### WHAT TO DO
Restate the data word for word and leave the images out.

= = = =

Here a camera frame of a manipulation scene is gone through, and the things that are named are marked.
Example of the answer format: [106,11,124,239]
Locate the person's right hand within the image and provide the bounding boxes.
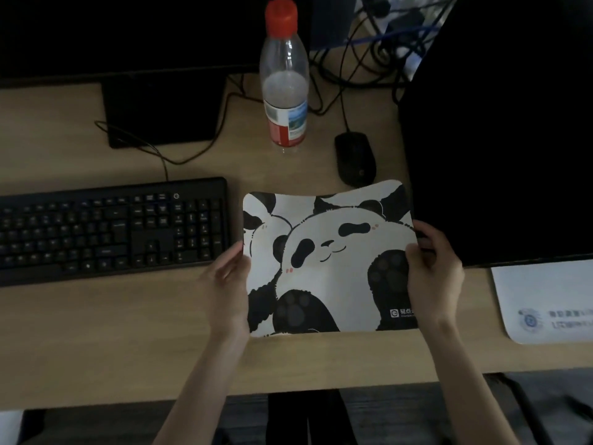
[405,220,465,330]

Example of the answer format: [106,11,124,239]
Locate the person's left hand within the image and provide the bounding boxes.
[197,241,252,339]

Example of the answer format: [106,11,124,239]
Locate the panda print mouse pad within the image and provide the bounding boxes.
[242,180,418,337]

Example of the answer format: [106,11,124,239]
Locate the person's left forearm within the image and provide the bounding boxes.
[152,331,250,445]

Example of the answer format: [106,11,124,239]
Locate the person's right forearm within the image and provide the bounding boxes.
[423,320,522,445]

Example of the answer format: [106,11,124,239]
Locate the black computer mouse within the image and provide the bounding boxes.
[334,131,377,188]

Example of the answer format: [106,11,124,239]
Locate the black computer keyboard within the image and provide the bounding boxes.
[0,177,231,288]

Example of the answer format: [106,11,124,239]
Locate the white mouse pad blue emblem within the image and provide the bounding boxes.
[491,260,593,345]

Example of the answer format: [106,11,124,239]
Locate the large black computer tower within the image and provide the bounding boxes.
[399,0,593,269]

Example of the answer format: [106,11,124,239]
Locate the black monitor stand base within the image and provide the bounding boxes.
[101,71,227,149]

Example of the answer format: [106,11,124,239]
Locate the person's black trousers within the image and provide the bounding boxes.
[266,388,358,445]

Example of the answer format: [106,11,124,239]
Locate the clear plastic bottle red cap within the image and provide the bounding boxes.
[259,0,310,149]

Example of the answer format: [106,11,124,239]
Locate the white power strip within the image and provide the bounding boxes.
[371,9,436,83]

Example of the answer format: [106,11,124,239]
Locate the black computer monitor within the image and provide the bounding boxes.
[0,0,311,87]

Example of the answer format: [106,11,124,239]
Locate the black keyboard cable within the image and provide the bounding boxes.
[95,75,264,182]

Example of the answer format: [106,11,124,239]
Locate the black mouse cable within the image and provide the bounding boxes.
[337,23,371,134]

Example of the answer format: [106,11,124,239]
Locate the tangle of cables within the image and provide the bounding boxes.
[309,0,457,117]

= = = =

### ANSWER FOR THIS EXERCISE
Here a camera frame of a manipulation scene is gone through, and the things that are named are marked.
Example of the answer format: [106,11,124,239]
Locate the person's right hand within the image and provide the bounding boxes.
[405,220,465,330]

Example of the answer format: [106,11,124,239]
Locate the person's left hand within the image and provide the bounding boxes.
[197,241,252,339]

Example of the answer format: [106,11,124,239]
Locate the panda print mouse pad within the image and provide the bounding boxes.
[242,180,418,337]

Example of the answer format: [106,11,124,239]
Locate the person's left forearm within the image and provide the bounding boxes.
[152,331,250,445]

Example of the answer format: [106,11,124,239]
Locate the person's right forearm within the image and provide the bounding boxes.
[423,320,522,445]

Example of the answer format: [106,11,124,239]
Locate the black computer mouse within the image and provide the bounding boxes.
[334,131,377,188]

Example of the answer format: [106,11,124,239]
Locate the black computer keyboard within the image and provide the bounding boxes.
[0,177,231,288]

Example of the answer format: [106,11,124,239]
Locate the white mouse pad blue emblem within the image and provide the bounding boxes.
[491,260,593,345]

Example of the answer format: [106,11,124,239]
Locate the large black computer tower within the image and provide the bounding boxes.
[399,0,593,269]

Example of the answer format: [106,11,124,239]
Locate the black monitor stand base within the image and provide the bounding boxes.
[101,71,227,149]

Example of the answer format: [106,11,124,239]
Locate the person's black trousers within the image and provide the bounding boxes.
[266,388,358,445]

Example of the answer format: [106,11,124,239]
Locate the clear plastic bottle red cap within the image and provide the bounding boxes.
[259,0,310,149]

Example of the answer format: [106,11,124,239]
Locate the white power strip within the image and provide the bounding boxes.
[371,9,436,83]

Example of the answer format: [106,11,124,239]
Locate the black computer monitor within the image and provide the bounding boxes.
[0,0,311,87]

Example of the answer format: [106,11,124,239]
Locate the black keyboard cable within the image and provide the bounding boxes.
[95,75,264,182]

Example of the answer format: [106,11,124,239]
Locate the black mouse cable within the image and provide the bounding boxes.
[337,23,371,134]

Example of the answer format: [106,11,124,239]
Locate the tangle of cables within the image and provide the bounding boxes.
[309,0,457,117]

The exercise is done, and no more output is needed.